• [EXERCISE DETAILS]:
Starting at the line that contains "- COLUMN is" and ending at the line that contains "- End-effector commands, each", the lines below are to be given again exactly, with nothing added.

::: SOURCE DATA

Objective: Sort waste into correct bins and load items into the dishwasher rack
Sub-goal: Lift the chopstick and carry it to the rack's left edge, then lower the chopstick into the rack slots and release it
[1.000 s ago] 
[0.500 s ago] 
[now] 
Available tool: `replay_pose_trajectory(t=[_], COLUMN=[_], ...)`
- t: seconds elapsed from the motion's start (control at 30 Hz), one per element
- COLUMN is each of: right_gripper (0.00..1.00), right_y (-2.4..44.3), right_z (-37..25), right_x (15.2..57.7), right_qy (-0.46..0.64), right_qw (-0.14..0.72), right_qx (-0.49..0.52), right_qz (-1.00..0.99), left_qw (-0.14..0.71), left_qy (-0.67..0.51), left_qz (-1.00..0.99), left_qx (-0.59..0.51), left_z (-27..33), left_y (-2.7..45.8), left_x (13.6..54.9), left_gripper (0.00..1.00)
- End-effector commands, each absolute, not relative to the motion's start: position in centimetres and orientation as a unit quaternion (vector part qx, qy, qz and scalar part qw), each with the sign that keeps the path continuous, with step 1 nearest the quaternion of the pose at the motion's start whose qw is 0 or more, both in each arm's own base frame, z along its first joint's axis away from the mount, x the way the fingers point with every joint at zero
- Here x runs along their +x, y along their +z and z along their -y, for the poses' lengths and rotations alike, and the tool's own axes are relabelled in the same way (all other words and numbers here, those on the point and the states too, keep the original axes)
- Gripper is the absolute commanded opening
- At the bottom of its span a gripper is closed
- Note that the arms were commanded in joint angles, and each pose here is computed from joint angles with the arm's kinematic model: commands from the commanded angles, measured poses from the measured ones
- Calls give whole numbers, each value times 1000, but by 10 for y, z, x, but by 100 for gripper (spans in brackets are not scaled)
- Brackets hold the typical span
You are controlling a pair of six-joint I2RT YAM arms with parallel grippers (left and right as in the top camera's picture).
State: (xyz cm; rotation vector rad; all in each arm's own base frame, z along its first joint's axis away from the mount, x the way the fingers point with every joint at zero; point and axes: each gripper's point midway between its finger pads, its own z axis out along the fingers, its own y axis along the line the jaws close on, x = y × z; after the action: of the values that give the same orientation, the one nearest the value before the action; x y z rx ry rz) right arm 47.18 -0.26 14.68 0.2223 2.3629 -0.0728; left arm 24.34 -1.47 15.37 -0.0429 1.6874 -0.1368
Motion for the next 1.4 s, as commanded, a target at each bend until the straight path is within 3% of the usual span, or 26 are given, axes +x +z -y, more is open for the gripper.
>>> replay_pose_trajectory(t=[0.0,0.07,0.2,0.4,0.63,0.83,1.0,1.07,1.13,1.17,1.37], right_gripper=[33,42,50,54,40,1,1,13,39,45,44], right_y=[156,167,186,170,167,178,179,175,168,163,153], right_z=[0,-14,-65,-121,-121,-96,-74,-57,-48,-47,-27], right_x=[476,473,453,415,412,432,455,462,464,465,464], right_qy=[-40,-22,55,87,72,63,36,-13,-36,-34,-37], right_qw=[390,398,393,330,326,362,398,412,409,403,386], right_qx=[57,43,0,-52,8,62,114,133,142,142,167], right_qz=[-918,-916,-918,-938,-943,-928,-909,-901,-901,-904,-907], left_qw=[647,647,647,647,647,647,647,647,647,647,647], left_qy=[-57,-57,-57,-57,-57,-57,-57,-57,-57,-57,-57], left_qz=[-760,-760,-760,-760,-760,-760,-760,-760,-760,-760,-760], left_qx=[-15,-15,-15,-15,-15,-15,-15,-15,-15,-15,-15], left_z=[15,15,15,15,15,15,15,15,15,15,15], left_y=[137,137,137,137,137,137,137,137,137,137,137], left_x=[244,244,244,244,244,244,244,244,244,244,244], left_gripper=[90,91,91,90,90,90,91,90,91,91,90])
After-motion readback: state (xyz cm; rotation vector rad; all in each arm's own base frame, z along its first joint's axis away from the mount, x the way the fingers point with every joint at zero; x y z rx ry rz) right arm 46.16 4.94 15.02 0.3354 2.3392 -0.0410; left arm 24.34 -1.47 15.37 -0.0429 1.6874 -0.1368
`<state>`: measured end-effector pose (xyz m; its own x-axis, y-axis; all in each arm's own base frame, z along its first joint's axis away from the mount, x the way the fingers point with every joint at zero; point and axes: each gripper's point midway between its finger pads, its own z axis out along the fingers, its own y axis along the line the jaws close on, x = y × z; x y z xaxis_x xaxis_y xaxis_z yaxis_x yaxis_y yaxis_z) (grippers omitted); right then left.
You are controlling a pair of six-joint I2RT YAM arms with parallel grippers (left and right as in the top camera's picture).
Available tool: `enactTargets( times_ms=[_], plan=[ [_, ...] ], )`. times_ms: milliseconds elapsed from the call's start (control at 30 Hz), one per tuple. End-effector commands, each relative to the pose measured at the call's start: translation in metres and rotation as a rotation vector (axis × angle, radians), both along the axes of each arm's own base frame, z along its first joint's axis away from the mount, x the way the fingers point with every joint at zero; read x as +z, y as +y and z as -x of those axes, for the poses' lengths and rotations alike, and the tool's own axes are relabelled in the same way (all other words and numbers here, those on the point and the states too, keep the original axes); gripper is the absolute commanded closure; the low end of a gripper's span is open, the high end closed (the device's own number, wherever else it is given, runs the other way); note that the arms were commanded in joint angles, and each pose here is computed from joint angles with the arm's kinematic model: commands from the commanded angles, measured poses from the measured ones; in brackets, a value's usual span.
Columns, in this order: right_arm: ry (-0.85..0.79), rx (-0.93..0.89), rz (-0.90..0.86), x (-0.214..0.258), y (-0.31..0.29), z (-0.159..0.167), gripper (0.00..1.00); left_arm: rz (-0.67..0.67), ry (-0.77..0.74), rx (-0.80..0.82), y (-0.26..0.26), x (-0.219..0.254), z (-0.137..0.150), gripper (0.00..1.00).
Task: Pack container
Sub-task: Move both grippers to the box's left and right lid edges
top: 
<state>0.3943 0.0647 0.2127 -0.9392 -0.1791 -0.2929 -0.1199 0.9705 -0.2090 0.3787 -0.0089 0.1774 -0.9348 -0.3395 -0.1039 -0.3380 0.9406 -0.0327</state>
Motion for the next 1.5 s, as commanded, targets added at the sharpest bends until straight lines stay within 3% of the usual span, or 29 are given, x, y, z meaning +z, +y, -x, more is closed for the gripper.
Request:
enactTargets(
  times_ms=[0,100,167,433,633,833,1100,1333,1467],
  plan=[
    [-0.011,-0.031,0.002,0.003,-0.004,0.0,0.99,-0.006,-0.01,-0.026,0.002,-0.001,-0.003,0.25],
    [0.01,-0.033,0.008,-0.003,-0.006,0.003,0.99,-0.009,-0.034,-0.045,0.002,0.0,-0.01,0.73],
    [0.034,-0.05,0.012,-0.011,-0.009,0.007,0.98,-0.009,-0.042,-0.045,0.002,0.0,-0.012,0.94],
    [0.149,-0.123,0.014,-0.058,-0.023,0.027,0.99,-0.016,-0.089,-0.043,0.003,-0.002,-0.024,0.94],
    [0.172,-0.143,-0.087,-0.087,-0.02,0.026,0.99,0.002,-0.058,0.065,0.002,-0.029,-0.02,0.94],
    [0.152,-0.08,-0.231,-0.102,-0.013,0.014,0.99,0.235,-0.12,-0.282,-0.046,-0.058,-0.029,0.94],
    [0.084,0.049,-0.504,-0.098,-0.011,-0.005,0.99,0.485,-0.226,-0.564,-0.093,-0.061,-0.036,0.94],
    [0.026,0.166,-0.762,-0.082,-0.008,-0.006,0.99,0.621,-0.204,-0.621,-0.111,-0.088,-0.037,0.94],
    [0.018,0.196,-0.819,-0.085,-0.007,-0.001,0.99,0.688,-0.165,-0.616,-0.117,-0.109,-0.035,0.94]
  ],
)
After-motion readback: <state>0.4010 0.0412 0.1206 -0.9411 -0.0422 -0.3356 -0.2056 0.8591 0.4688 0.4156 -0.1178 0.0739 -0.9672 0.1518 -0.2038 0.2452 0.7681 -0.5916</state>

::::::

• [RESPONSE]:
- COLUMN is each of: right_gripper (0.00..1.00), right_y (-2.4..44.3), right_z (-37..25), right_x (15.2..57.7), right_qy (-0.46..0.64), right_qw (-0.14..0.72), right_qx (-0.49..0.52), right_qz (-1.00..0.99), left_qw (-0.14..0.71), left_qy (-0.67..0.51), left_qz (-1.00..0.99), left_qx (-0.59..0.51), left_z (-27..33), left_y (-2.7..45.8), left_x (13.6..54.9), left_gripper (0.00..1.00)
- End-effector commands, each absolute, not relative to the motion's start: position in centimetres and orientation as a unit quaternion (vector part qx, qy, qz and scalar part qw), each with the sign that keeps the path continuous, with step 1 nearest the quaternion of the pose at the motion's start whose qw is 0 or more, both in each arm's own base frame, z along its first joint's axis away from the mount, x the way the fingers point with every joint at zero

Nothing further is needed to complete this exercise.